Now given $n$ integers $a_1,a_2,\ldots,a_n > 0$, is it possible to show that if
$$\left(\sum_{k=1}^n a_k\right)^2 = \sum_{k=1}^n a_k^3,$$ then $\{a_1,\ldots,a_n\} = \{1,\ldots,n\}$?

If it is false, for which $a_1,\ldots,a_n$ does this equality hold?

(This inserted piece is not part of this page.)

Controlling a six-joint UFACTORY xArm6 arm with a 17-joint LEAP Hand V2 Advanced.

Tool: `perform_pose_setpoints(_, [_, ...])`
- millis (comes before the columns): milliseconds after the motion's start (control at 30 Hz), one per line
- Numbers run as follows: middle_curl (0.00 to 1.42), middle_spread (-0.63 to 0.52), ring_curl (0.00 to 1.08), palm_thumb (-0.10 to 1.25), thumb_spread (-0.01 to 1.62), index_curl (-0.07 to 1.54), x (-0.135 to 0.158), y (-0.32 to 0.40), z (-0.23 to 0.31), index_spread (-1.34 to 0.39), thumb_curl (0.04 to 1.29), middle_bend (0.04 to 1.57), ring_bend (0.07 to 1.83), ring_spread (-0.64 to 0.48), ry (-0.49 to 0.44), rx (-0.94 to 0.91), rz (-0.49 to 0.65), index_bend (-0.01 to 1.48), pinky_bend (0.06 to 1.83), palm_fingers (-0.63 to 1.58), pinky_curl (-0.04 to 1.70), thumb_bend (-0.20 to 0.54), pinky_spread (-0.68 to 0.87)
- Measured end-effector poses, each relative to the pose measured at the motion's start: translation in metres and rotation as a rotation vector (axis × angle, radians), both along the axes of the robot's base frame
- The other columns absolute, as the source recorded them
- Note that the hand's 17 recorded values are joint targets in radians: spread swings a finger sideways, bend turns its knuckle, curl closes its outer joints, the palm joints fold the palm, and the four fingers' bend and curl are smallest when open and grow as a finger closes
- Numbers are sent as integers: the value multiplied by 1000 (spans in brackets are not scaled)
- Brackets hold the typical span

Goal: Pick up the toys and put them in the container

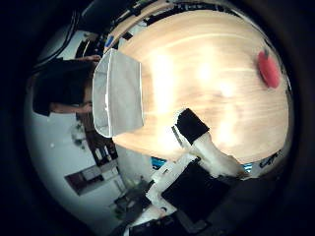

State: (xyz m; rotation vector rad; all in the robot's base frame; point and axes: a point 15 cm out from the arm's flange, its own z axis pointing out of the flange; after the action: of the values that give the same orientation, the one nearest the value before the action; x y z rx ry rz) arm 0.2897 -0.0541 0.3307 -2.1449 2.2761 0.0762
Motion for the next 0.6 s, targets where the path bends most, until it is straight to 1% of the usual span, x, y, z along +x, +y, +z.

• If you modify your question in such a way as to render already-written answers incorrect, then you invite undeserved down-votes on an innocent answerer. It might be better to indicate that you are making changes and/or additions to the question, so that readers will know that answers may be addressing an old version. – Arturo Magidin Nov 7 '11 at 4:49

No, because

$$(2+2)^2=4^2=16=2^3+2^3$$

This is even false for every $n\neq1$ because you can choose $a_k=n$ and get:

$$\left(\sum _{k=1}^n n\right){}^2=n^4=\sum _{k=1}^n n^3$$

Besides it holds for all permutations of $\{1,2,\ldots,n\}$ of course, yet it remains to show that there is no other possibility to choose the $a_k$.

Edit: For $n=4$ we also have for example

$$(2+2+4+4)^2=2^3+2^3+4^3+4^3$$

$$(1+2+2+4)^2=1^3+2^3+2^3+4^3$$

So this suggests there are more non-trivial tuples that satisfy your equation, I am not sure if there is some closed form for the solution set.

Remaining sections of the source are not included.